Androgen receptor (AR) plays a central role in the development of prostate cancer. Increased expression of O-GlcNAc transferase (OGT) and O-GlcNAcylation are also implicated in metastatic prostate caner. We have identified VPRBP as a novel androgen-regulated gene and the stability of the encoded protein is regulated by OGT.VPRBP downregulation led to significant decrease in cell proliferation and p53 stabilization in LNCaPs. In this study, we employed chromatin immunoprecipitation coupled with massive parallel sequencing (ChIP-seq) to identify changes in p53 binding to the genome in VPRBP knockdown LNCaPs compared to scrambled siRNA transfected control cells. Stabilization of p53 was associated increased p53 recruitment to the chromatin. ChIP-seq studies were carried out in nutlin-3a treated LNCaPs, and scrambled siRNA vs VPRBP siRNA 1 and VPRBP siRNA 2 transfected LNCaPs using antibody against p53 (Santa Cruz Biotechnology, sc-126)

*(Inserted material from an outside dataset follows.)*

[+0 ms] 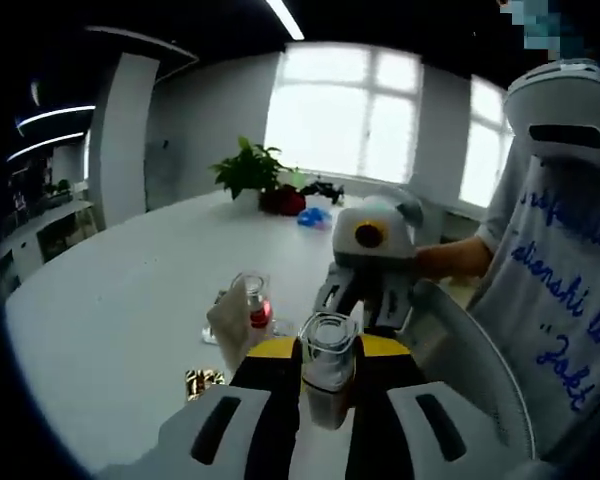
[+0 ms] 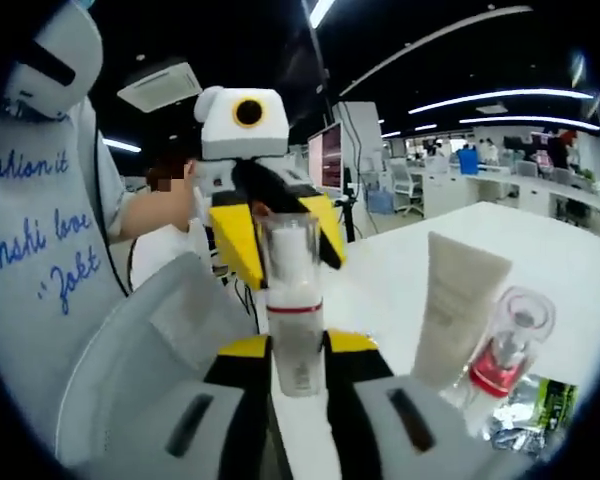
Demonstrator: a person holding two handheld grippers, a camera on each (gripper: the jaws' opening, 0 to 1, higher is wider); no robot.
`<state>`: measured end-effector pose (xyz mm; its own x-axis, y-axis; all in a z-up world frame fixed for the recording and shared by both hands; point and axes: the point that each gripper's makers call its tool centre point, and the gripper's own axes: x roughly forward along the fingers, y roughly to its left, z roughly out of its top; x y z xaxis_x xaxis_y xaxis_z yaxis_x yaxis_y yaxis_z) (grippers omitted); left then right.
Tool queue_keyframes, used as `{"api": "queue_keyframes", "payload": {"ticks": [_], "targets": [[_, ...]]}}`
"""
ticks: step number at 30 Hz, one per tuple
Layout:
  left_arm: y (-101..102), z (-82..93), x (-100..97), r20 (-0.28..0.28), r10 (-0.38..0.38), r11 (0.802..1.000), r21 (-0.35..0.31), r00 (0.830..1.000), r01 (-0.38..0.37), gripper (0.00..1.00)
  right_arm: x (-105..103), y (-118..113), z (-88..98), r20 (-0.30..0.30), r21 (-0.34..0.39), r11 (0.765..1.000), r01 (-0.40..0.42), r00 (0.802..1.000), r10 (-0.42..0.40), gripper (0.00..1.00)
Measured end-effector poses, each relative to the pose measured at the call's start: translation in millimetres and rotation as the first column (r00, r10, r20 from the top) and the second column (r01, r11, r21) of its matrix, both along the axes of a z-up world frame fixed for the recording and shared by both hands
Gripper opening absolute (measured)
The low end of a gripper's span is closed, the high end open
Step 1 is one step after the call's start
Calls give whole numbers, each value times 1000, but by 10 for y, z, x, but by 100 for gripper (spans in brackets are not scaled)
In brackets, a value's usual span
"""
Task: Arrange the skincare products in the storage area until every visible bottle or jar stands upright without overlapping.
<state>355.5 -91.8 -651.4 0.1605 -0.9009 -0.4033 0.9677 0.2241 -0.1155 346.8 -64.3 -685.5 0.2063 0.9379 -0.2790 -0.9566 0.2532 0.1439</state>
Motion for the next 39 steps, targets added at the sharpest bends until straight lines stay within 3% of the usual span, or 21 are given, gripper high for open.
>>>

雄激素受体（Androgen receptor, AR）在前列腺癌的发生发展中发挥核心调控作用。O-连接β-N-乙酰葡糖胺转移酶（O-GlcNAc transferase, OGT）的表达上调及其介导的O-糖基化（O-GlcNAcylation）也与转移性前列腺癌的发生发展密切相关。本研究团队已鉴定出VPRBP为一种新型雄激素调控基因，其编码蛋白的稳定性受OGT调控。研究发现，VPRBP敲低可显著降低LNCaP细胞的增殖能力并诱导p53稳定。本研究采用染色质免疫共沉淀结合高通量测序（ChIP-seq）技术，对比了VPRBP敲低的LNCaP细胞与转染乱序siRNA的对照细胞中，p53全基因组结合谱的变化。结果显示，p53的稳定与p53在染色质上的招募增加呈相关关系。此外，本研究还在经nutlin-3a处理的LNCaP细胞中开展了ChIP-seq实验，分别使用抗p53抗体（圣克鲁斯生物技术公司，货号sc-126）对转染乱序siRNA、VPRBP siRNA 1及VPRBP siRNA 2的细胞进行检测。